§ WHAT YOU SHOULD DO
Retype the data below, every word of it, exactly.

:: DATA FOR THIS EXERCISE ::

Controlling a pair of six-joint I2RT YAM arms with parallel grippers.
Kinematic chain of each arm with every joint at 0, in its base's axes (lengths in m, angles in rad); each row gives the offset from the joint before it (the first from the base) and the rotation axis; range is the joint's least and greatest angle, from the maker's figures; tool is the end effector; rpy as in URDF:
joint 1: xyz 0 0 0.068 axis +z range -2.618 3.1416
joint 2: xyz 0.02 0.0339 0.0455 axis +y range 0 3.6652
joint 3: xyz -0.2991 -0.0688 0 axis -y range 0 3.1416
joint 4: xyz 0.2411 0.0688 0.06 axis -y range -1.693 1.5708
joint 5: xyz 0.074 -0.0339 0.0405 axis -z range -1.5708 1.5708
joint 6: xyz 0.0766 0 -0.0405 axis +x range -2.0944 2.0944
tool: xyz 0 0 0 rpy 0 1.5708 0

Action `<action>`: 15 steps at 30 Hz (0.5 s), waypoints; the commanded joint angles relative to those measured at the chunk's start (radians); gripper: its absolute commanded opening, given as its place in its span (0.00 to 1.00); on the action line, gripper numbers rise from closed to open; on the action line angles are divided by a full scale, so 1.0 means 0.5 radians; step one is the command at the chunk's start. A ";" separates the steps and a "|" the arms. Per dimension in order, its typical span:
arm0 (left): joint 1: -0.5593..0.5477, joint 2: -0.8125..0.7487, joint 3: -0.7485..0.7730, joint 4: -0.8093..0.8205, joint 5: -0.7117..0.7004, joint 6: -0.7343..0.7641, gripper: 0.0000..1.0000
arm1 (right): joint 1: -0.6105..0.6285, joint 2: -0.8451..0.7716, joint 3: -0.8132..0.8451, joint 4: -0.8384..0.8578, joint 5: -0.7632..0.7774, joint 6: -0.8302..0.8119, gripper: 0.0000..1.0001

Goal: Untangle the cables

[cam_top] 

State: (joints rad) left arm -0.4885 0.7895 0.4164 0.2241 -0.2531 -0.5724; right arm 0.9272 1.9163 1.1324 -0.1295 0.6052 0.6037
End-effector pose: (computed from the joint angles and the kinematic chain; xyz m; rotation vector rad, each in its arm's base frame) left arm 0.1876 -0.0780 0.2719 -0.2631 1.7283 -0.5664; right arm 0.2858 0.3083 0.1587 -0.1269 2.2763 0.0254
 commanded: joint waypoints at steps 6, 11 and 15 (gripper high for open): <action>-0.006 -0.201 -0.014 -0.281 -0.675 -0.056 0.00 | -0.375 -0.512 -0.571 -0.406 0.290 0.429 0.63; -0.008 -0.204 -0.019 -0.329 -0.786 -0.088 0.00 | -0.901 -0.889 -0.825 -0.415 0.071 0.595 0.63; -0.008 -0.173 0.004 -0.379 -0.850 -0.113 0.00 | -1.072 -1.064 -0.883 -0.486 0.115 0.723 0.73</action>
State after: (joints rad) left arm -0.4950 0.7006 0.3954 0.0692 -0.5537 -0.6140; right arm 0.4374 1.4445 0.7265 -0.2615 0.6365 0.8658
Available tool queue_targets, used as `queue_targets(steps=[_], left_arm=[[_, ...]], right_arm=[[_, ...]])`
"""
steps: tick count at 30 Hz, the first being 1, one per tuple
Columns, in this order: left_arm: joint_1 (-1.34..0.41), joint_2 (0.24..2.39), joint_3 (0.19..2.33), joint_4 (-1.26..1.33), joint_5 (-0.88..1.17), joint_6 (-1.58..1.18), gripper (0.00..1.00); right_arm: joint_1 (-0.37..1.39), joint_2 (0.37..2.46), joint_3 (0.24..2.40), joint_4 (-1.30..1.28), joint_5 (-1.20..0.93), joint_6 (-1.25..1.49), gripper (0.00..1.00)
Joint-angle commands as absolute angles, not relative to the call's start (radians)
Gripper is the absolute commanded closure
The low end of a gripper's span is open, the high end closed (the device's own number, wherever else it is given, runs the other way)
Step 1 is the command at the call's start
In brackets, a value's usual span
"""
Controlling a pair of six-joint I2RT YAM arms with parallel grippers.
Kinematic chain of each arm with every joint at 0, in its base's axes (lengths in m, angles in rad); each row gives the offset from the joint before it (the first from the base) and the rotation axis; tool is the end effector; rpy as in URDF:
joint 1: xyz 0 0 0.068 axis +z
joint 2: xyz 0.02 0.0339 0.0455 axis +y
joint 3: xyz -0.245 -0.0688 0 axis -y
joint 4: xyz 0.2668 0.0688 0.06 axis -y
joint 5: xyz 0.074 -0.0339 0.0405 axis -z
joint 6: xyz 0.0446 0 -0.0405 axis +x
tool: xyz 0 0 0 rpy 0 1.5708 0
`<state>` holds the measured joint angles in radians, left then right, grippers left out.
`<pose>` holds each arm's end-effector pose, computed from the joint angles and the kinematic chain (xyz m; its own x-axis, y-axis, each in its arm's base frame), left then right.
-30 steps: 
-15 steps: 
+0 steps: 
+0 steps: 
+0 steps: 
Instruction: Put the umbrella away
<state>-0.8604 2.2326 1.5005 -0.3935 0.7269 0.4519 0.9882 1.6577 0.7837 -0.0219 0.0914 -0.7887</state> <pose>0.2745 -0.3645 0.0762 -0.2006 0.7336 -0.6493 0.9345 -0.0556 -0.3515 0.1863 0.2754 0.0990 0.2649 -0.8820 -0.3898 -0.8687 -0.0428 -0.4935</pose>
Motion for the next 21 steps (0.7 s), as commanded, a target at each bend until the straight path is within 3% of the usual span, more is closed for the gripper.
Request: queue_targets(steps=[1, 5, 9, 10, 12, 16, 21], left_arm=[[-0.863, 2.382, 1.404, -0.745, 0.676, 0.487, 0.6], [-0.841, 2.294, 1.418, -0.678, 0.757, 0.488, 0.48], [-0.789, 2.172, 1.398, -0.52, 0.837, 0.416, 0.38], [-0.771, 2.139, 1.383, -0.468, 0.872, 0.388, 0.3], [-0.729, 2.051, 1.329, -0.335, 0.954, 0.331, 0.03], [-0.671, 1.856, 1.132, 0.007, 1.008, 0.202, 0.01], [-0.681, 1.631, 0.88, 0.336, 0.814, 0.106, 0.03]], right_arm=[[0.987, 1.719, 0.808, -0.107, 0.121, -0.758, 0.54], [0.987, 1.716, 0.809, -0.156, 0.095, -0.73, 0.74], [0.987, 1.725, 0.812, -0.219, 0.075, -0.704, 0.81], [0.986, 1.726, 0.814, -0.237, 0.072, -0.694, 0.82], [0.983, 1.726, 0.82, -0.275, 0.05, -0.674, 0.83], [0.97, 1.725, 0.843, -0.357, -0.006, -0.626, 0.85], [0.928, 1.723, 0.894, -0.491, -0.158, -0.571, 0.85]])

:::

§ TASK RESPONSE
Controlling a pair of six-joint I2RT YAM arms with parallel grippers.
Kinematic chain of each arm with every joint at 0, in its base's axes (lengths in m, angles in rad); each row gives the offset from the joint before it (the first from the base) and the rotation axis; range is the joint's least and greatest angle, from the maker's figures; tool is the end effector; rpy as in URDF:
joint 1: xyz 0 0 0.068 axis +z range -2.618 3.1416
joint 2: xyz 0.02 0.0339 0.0455 axis +y range 0 3.6652
joint 3: xyz -0.2991 -0.0688 0 axis -y range 0 3.1416
joint 4: xyz 0.2411 0.0688 0.06 axis -y range -1.693 1.5708
joint 5: xyz 0.074 -0.0339 0.0405 axis -z range -1.5708 1.5708
joint 6: xyz 0.0766 0 -0.0405 axis +x range -2.0944 2.0944
tool: xyz 0 0 0 rpy 0 1.5708 0

Action `<action>`: 15 steps at 30 Hz (0.5 s), waypoints; the commanded joint angles relative to those measured at the chunk's start (radians); gripper: its absolute commanded opening, given as its place in its span (0.00 to 1.00); on the action line, gripper numbers rise from closed to open; on the action line angles are divided by a full scale, so 1.0 means 0.5 radians; step one is the command at the chunk's start. A ";" separates the steps and a "|" the arms. Per dimension in order, its typical span:
arm0 (left): joint 1: -0.5593..0.5477, joint 2: -0.8125..0.7487, joint 3: -0.7485..0.7730, joint 4: -0.8093..0.8205, joint 5: -0.7117..0.7004, joint 6: -0.7343..0.7641, gripper: 0.0000..1.0000
arm1 (right): joint 1: -0.6105..0.6285, joint 2: -0.8451..0.7716, joint 3: -0.8132..0.8451, joint 4: -0.8384..0.8578, joint 5: -0.7632..0.7774, joint 6: -0.8302..0.8119, gripper: 0.0000..1.0001

Goal: Untangle the cables

[cam_top] 

State: (joints rad) left arm -0.4885 0.7895 0.4164 0.2241 -0.2531 -0.5724; right arm 0.9272 1.9163 1.1324 -0.1295 0.6052 0.6037
End-effector pose: (computed from the joint angles and the kinematic chain; xyz m; rotation vector rad, each in its arm's base frame) left arm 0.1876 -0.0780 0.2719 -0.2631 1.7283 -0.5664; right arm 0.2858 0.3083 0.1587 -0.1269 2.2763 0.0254
 commanded: joint waypoints at steps 6, 11 and 15 (gripper high for open): <action>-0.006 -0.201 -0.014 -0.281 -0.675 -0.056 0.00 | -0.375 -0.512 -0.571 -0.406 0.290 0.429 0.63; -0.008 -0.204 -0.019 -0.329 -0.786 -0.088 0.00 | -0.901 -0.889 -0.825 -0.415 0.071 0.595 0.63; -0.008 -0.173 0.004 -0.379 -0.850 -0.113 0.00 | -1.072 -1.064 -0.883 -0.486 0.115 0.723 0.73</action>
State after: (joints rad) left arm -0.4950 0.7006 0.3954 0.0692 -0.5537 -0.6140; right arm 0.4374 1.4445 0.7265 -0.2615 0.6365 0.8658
Available tool queue_targets, used as `queue_targets(steps=[_], left_arm=[[_, ...]], right_arm=[[_, ...]])`
"""
steps: tick count at 30 Hz, the first being 1, one per tuple
Columns, in this order: left_arm: joint_1 (-1.34..0.41), joint_2 (0.24..2.39), joint_3 (0.19..2.33), joint_4 (-1.26..1.33), joint_5 (-0.88..1.17), joint_6 (-1.58..1.18), gripper (0.00..1.00); right_arm: joint_1 (-0.37..1.39), joint_2 (0.37..2.46), joint_3 (0.24..2.40), joint_4 (-1.30..1.28), joint_5 (-1.20..0.93), joint_6 (-1.25..1.49), gripper (0.00..1.00)
Joint-angle commands as absolute angles, not relative to the call's start (radians)
Gripper is the absolute commanded closure
The low end of a gripper's span is open, the high end closed (the device's own number, wherever else it is given, runs the other way)
Step 1 is the command at the call's start
In brackets, a value's usual span
"""
Controlling a pair of six-joint I2RT YAM arms with parallel grippers.
Kinematic chain of each arm with every joint at 0, in its base's axes (lengths in m, angles in rad); each row gives the offset from the joint before it (the first from the base) and the rotation axis; tool is the end effector; rpy as in URDF:
joint 1: xyz 0 0 0.068 axis +z
joint 2: xyz 0.02 0.0339 0.0455 axis +y
joint 3: xyz -0.245 -0.0688 0 axis -y
joint 4: xyz 0.2668 0.0688 0.06 axis -y
joint 5: xyz 0.074 -0.0339 0.0405 axis -z
joint 6: xyz 0.0446 0 -0.0405 axis +x
tool: xyz 0 0 0 rpy 0 1.5708 0
`<state>` holds the measured joint angles in radians, left then right, grippers left out.
`<pose>` holds each arm's end-effector pose, computed from the joint angles and the kinematic chain (xyz m; its own x-axis, y-axis, each in its arm's base frame), left then right.
-30 steps: 
-15 steps: 
+0 steps: 
+0 steps: 
+0 steps: 
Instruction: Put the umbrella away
<state>-0.8604 2.2326 1.5005 -0.3935 0.7269 0.4519 0.9882 1.6577 0.7837 -0.0219 0.0914 -0.7887</state> <pose>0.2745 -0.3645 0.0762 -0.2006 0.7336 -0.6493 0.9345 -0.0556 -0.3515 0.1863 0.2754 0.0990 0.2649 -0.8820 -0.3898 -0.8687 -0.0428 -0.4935</pose>
Motion for the next 21 steps (0.7 s), as commanded, a target at each bend until the straight path is within 3% of the usual span, more is closed for the gripper.
Request: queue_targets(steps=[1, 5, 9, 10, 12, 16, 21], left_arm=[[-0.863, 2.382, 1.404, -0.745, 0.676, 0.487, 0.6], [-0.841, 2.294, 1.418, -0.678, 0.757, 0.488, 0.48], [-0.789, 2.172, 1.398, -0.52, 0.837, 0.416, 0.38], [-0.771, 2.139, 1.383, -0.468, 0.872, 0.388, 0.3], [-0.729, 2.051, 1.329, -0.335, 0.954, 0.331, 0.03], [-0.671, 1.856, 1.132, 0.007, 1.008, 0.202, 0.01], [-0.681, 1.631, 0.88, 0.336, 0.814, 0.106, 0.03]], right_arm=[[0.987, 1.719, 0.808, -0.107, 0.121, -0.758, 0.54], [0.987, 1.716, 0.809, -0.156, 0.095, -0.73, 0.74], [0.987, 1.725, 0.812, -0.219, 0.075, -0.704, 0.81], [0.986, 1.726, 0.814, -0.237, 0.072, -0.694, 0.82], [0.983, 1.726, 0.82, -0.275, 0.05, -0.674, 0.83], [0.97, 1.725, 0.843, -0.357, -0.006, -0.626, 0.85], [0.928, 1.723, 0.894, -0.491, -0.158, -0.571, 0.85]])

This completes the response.